Nothing but the listing below, retyped exactly, should appear in the answer.

+++

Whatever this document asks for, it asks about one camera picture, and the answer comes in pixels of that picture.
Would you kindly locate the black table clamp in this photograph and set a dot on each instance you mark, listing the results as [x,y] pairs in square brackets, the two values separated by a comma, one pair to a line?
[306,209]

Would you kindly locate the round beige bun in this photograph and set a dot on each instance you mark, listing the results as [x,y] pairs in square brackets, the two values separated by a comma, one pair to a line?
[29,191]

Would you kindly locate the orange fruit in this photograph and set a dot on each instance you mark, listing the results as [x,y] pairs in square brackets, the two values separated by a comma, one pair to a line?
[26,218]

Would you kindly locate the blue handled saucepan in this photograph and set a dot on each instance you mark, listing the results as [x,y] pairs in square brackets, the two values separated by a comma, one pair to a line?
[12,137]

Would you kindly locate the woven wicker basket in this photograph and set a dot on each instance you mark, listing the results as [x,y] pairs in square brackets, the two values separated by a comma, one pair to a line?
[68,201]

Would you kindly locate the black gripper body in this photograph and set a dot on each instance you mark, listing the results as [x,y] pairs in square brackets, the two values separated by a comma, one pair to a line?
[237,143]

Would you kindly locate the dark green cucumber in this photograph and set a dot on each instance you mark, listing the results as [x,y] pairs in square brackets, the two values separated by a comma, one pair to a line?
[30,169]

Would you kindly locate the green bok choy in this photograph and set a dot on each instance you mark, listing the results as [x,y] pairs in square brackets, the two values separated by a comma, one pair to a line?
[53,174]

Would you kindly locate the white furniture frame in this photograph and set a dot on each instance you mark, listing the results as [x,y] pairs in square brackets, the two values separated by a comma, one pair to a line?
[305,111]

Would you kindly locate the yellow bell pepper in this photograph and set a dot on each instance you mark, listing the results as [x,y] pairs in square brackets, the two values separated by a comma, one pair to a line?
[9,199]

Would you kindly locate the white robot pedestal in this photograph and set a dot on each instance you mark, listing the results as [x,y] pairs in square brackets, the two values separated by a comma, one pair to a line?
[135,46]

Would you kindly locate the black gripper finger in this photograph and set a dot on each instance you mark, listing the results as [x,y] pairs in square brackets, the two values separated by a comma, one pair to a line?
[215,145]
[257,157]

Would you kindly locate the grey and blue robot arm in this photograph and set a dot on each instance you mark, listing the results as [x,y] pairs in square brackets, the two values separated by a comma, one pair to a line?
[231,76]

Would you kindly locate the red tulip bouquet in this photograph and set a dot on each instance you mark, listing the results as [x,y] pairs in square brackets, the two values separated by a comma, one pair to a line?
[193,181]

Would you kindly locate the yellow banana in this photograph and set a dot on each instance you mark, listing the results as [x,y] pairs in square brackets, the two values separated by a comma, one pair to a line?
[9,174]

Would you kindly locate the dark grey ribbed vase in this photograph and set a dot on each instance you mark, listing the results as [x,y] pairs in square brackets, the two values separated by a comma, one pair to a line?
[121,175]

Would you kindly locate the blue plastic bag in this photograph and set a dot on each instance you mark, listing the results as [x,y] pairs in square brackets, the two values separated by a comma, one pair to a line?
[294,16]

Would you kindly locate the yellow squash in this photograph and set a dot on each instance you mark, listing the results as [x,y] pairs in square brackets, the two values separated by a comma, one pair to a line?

+++

_Task output_.
Whatever this document asks for, it asks about one camera picture, and the answer comes in pixels of that picture.
Would you kindly locate the black table clamp in this photograph and set a dot on each instance you mark, listing the results as [x,y] pairs in square brackets, the two values separated by a comma, one pair to a line?
[306,209]

Would you kindly locate the round beige bun in this photograph and set a dot on each instance you mark, listing the results as [x,y] pairs in square brackets, the two values separated by a comma, one pair to a line?
[29,191]

Would you kindly locate the orange fruit in this photograph and set a dot on each instance you mark, listing the results as [x,y] pairs in square brackets, the two values separated by a comma, one pair to a line?
[26,218]

Would you kindly locate the blue handled saucepan in this photograph and set a dot on each instance you mark, listing the results as [x,y] pairs in square brackets, the two values separated by a comma, one pair to a line?
[12,137]

Would you kindly locate the woven wicker basket in this photograph and set a dot on each instance you mark, listing the results as [x,y] pairs in square brackets, the two values separated by a comma, one pair to a line?
[68,201]

Would you kindly locate the black gripper body in this photograph and set a dot on each instance you mark, listing the results as [x,y] pairs in square brackets, the two values separated by a comma, one pair to a line?
[237,143]

Would you kindly locate the dark green cucumber in this photograph and set a dot on each instance you mark, listing the results as [x,y] pairs in square brackets, the two values separated by a comma, one pair to a line?
[30,169]

Would you kindly locate the green bok choy in this photograph and set a dot on each instance you mark, listing the results as [x,y] pairs in square brackets, the two values separated by a comma, one pair to a line?
[53,174]

Would you kindly locate the white furniture frame in this photograph and set a dot on each instance you mark, listing the results as [x,y] pairs in square brackets, the two values separated by a comma, one pair to a line?
[305,111]

Would you kindly locate the yellow bell pepper in this photograph and set a dot on each instance you mark, listing the results as [x,y] pairs in square brackets, the two values separated by a comma, one pair to a line?
[9,199]

Would you kindly locate the white robot pedestal in this photograph and set a dot on each instance you mark, listing the results as [x,y] pairs in square brackets, the two values separated by a comma, one pair to a line?
[135,46]

Would you kindly locate the black gripper finger in this photograph and set a dot on each instance you mark, listing the results as [x,y] pairs in square brackets, the two values separated by a comma, one pair to a line?
[215,145]
[257,157]

Would you kindly locate the grey and blue robot arm in this photograph and set a dot on each instance you mark, listing the results as [x,y] pairs in square brackets, the two values separated by a comma, one pair to a line?
[231,76]

Would you kindly locate the red tulip bouquet in this photograph and set a dot on each instance you mark, listing the results as [x,y] pairs in square brackets, the two values separated by a comma, one pair to a line?
[193,181]

Would you kindly locate the yellow banana in this photograph and set a dot on each instance you mark, listing the results as [x,y] pairs in square brackets, the two values separated by a comma, one pair to a line?
[9,174]

Would you kindly locate the dark grey ribbed vase in this photograph and set a dot on each instance you mark, listing the results as [x,y] pairs in square brackets, the two values separated by a comma, one pair to a line?
[121,175]

Would you kindly locate the blue plastic bag in this photograph and set a dot on each instance you mark, listing the results as [x,y] pairs in square brackets, the two values separated by a comma, one pair to a line?
[294,16]

Would you kindly locate the yellow squash in this photograph and set a dot on each instance you mark, listing the results as [x,y] pairs in square brackets, the two values separated by a comma, one pair to a line?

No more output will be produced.